Main question here is that with those settings set at high and ultra to consume 2GB+ , will the game be playable. ?? TO get Frame rates 30+ , the settings for those games should be either medium to low. With those settings on , will it still consume 2GB ??


----------



## seamon (Jun 21, 2014)

Hrishi said:


> Main question here is that with those settings set at high and ultra to consume 2GB+ , will the game be playable. ?? TO get Frame rates 30+ , the settings for those games should be either medium to low. With those settings on , will it still consume 2GB ??

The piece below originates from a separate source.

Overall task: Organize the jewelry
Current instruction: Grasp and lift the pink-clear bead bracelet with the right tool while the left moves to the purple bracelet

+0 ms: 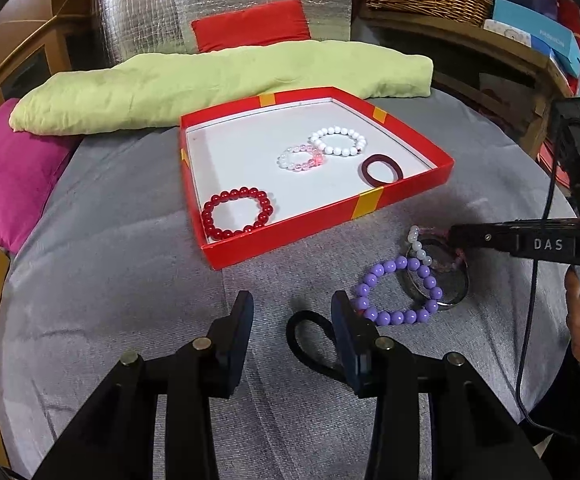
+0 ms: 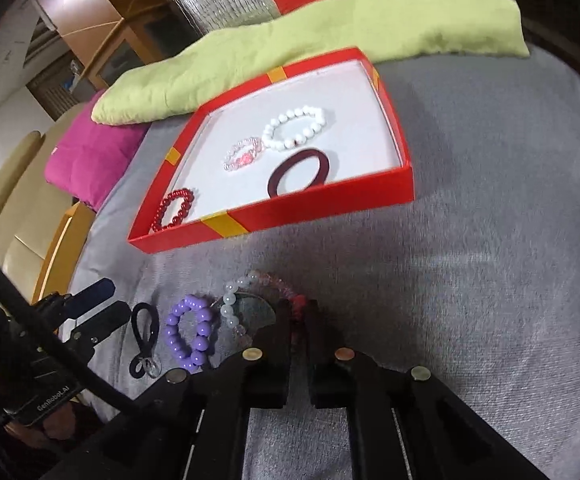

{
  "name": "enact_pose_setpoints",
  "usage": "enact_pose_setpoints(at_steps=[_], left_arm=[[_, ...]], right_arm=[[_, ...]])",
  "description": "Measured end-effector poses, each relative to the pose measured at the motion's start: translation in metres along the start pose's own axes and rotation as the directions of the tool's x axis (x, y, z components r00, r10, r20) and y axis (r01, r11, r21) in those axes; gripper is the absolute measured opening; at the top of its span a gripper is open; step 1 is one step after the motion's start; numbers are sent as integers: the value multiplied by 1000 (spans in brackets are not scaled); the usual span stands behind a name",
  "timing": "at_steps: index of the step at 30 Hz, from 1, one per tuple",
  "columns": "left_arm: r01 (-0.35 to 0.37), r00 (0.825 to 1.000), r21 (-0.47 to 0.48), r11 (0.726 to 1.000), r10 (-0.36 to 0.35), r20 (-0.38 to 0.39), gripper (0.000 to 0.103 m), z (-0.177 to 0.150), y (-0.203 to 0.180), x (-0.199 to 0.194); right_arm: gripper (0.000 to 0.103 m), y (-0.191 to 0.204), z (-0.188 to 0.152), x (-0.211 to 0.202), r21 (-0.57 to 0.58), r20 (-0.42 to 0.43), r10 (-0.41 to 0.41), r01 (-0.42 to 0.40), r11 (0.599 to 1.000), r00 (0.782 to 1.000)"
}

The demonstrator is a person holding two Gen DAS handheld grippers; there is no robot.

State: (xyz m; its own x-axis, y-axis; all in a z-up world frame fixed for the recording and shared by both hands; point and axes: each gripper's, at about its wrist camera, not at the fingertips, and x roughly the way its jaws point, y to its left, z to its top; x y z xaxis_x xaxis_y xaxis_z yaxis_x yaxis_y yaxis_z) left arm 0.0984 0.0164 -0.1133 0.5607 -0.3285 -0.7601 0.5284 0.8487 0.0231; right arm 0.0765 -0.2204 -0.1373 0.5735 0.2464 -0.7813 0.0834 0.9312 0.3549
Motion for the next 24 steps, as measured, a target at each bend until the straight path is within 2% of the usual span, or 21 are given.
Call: enact_pose_setpoints(at_steps=[3, 6, 10, 16, 24], left_arm=[[6, 1000, -2, 1000, -6, 4, 42, 0, 0, -1], [8, 1000, 12, 1000, -8, 3, 42, 0, -3, 0], [15, 1000, 22, 1000, -15, 9, 42, 1, -7, 0], [52, 998, 71, 996, -53, 16, 42, 3, -21, 1], [97, 995, 131, 987, -94, -27, 42, 6, -41, 19]], right_arm=[[7, -9, 4, -11, 22, 51, -19, 18, 1000, 999], [7, -29, 10, -24, 95, 102, -37, 27, 995, 994], [7, -54, 14, -33, 173, 128, -62, 39, 984, 990], [7, -74, 14, -35, 208, 106, -143, 118, 971, 984], [8, -76, 14, -27, 201, 73, -144, 127, 971, 987]])
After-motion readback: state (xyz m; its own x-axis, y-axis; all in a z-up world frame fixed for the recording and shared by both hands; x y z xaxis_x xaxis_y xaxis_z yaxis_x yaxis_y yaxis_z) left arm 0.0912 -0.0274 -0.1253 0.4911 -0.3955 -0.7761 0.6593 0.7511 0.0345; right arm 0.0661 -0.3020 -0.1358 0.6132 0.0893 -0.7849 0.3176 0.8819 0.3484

I meant with textures ultra and rest every setting low-med. It should be playable imo while still looking pretty good.

- - - Updated - - -

Besides it's gonna be a marketing hype. Oh 4 GB Graphic card but Alienware has only 3 GB so it must be the best.


----------



## SaiyanGoku (Jun 22, 2014)

I'm pretty sure this one will have one of those ULV cpu variants. 

- - - Updated - - -

Edit: I was right

*shop.lenovo.com/us/en/laptops/ideapad/z-series/z50/#techspecs


----------



## rickenjus (Jun 22, 2014)

[MENTION=145143]SaiyanGoku[/MENTION]  - hey buddy, what is the problem with these ULV cpu variants... ????


----------



## $hadow (Jun 22, 2014)

rickenjus said:


> [MENTION=145143]SaiyanGoku[/MENTION]  - hey buddy, what is the problem with these ULV cpu variants... ????



The basic problem is that the performance can't be upto the mark in gaming performance.


----------



## rickenjus (Jun 22, 2014)

thnks .. after posting this I serched forum and got quite an idea.. 

- - - Updated - - -

so now, is Lenovo Z50 the best deal under 40k ???

- - - Updated - - -

1. Someone please explain me bottleneck thing, like they say ulv will bottleneck gpu, does that mean that it gpu will not be fully utilized .???

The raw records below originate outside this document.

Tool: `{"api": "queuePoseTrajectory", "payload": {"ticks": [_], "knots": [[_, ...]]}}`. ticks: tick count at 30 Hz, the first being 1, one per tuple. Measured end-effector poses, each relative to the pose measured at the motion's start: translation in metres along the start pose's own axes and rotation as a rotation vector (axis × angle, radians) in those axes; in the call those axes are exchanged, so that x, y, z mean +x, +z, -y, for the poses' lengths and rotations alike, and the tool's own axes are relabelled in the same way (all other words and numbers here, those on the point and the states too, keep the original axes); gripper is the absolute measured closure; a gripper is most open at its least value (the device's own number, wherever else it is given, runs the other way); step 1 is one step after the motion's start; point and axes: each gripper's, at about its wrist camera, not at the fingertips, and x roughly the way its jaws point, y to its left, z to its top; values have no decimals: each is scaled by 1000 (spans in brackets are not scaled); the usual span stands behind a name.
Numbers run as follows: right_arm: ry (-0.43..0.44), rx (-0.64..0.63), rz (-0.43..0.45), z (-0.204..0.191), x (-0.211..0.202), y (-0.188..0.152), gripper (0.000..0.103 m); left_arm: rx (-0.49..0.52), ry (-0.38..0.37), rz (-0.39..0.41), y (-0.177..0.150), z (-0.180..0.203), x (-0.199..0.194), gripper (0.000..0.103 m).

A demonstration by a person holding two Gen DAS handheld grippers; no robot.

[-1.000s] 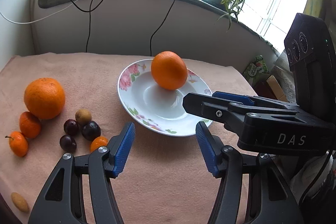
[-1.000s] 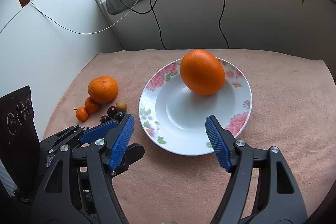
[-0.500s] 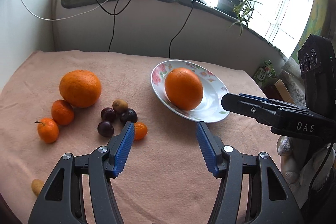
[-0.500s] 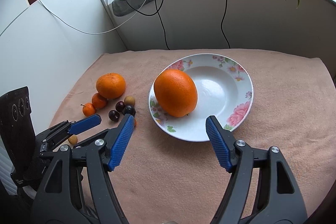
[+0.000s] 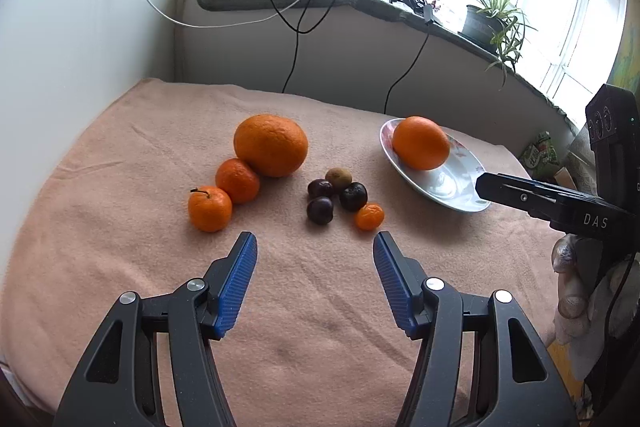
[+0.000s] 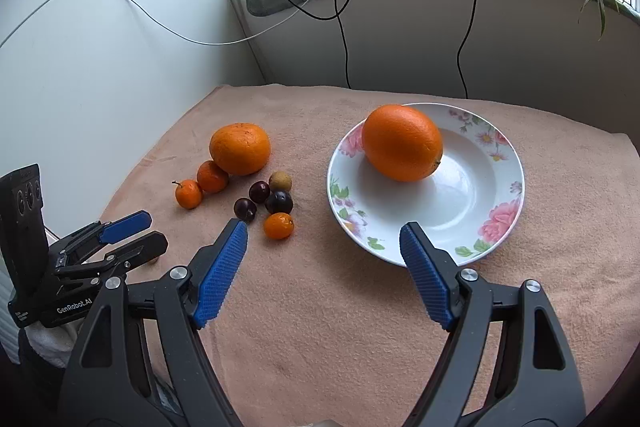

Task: Organize fruits
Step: 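Withdraw the right gripper from the plate back toward the fruit pile, then close the right gripper around the second large orange and lift it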

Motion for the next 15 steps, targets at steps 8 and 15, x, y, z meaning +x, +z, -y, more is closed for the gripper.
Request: {"api": "queuePoseTrajectory", "payload": {"ticks": [8,15], "knots": [[22,-38,-31,-18,25,16,22,-57,34,-2,4,-34,2,34],[46,-44,-64,-31,52,32,18,-38,19,-13,22,-39,14,29]]}}
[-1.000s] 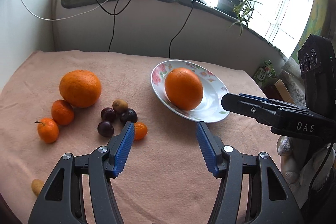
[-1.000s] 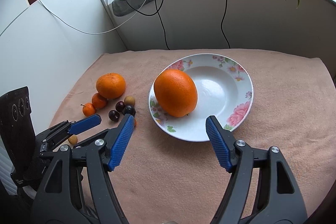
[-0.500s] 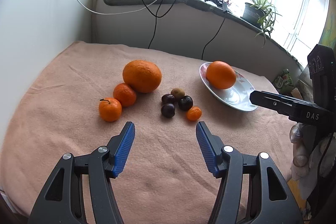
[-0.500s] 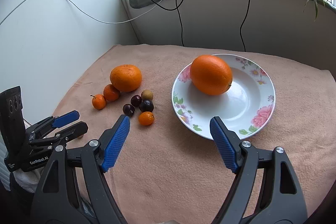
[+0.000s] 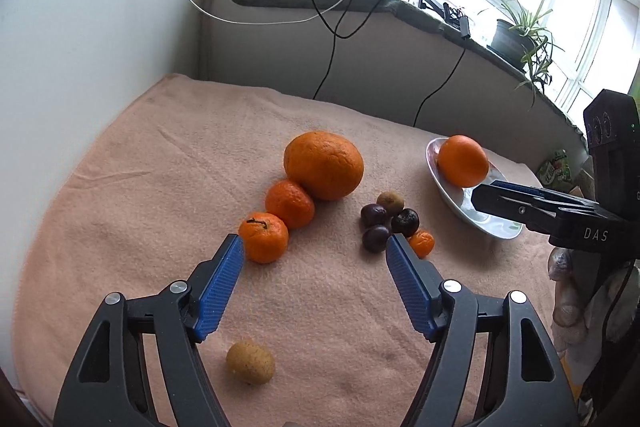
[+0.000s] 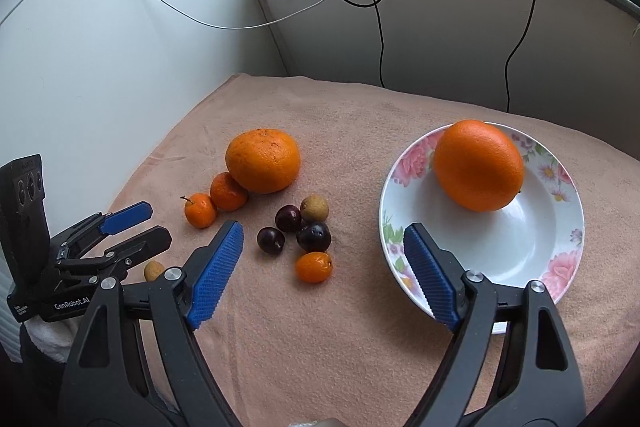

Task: Organize fruits
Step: 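Close the right gripper around the second large orange and lift it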

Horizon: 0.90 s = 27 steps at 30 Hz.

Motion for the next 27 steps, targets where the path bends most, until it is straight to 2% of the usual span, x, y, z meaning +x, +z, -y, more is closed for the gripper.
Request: {"api": "queuePoseTrajectory", "payload": {"ticks": [4,17,23,27], "knots": [[15,-8,-21,-8,16,12,18,36,-8,-5,14,1,9,28],[118,68,-105,-16,69,48,18,40,-77,-58,35,-8,49,28],[161,128,-161,-12,96,57,18,-7,-126,-99,44,-14,67,28],[190,151,-190,-13,109,59,18,-14,-125,-109,48,-16,75,29]]}}
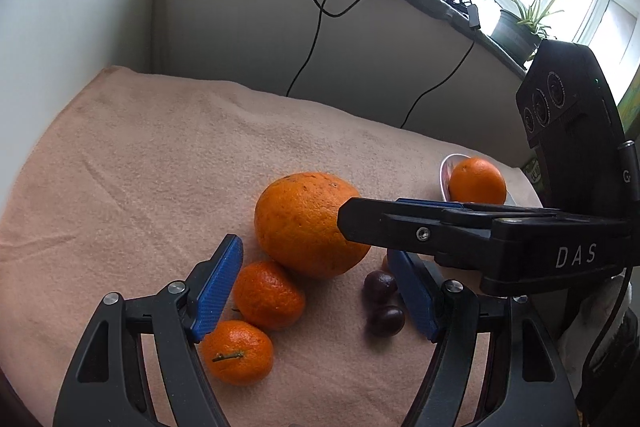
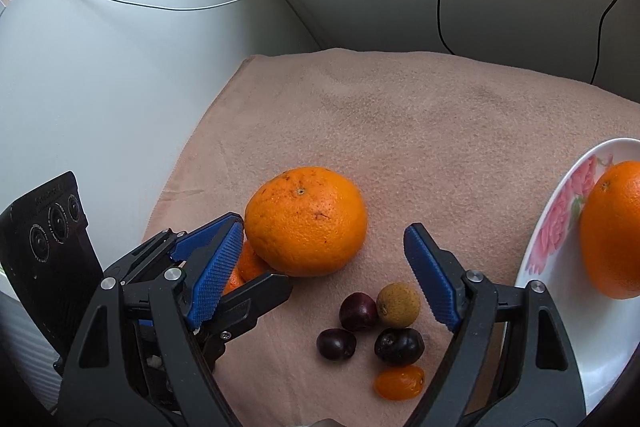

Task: Organize fruits
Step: 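Close the right gripper around the second large orange and lift it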

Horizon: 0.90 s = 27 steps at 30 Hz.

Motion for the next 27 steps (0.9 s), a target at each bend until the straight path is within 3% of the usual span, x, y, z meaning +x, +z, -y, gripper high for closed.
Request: {"api": "queuePoseTrajectory", "payload": {"ticks": [9,13,27], "knots": [[25,-6,-42,-4,22,4,18,-2,-12,-24,6,5,10,34],[48,1,-52,-4,28,3,27,4,-3,-22,6,5,10,35],[14,-40,-17,-15,16,-5,29,14,7,4,3,10,3,39]]}}
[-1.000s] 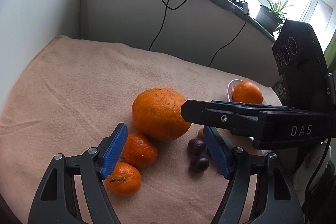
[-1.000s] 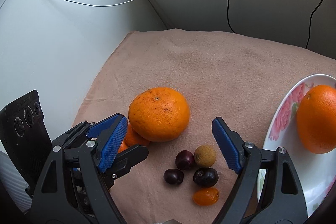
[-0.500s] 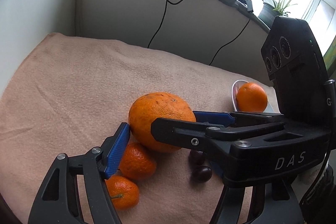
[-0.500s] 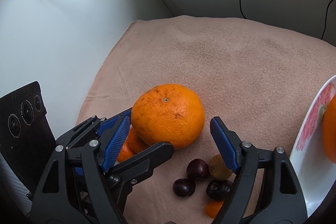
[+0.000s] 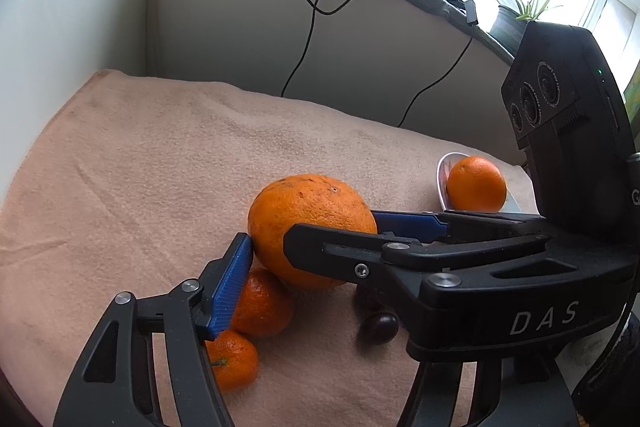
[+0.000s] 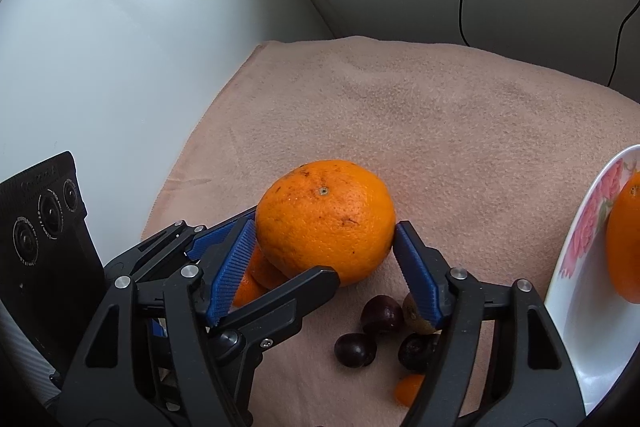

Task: Organize fruits
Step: 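Close the right gripper around the second large orange and lift it, then lower the second orange onto the plate beside the first and open the right gripper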

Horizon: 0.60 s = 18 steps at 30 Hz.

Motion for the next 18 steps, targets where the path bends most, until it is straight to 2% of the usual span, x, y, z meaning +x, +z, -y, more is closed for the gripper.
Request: {"api": "queuePoseTrajectory", "payload": {"ticks": [11,18], "knots": [[-11,-36,44,-8,-31,-7,29,25,-9,41,-9,12,-24,39],[-22,-31,82,-3,-57,-23,29,45,-34,65,-15,34,-35,39]]}}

2.  How much improved battery life will i7U provide compared to i5M .. noticeable enough??


----------



## seamon (Jun 22, 2014)

rickenjus said:


> thnks .. after posting this I serched forum and got quite an idea..
> 
> - - - Updated - - -
> 
> ...



Core i7 4510U is not bad and at par with core i5 M.
core i7 4510U should not bottleneck a mid end GPU like GT 840M.
Bottleneck will be evident from GT 755m/AMD 8850m.

core i7U based provides 8-9hours of normal battery life(extended upto 12 while torrenting). core i5M based laptops given 4-5 hours battery life. This is considering both laptops have ~70Wh batteries.


----------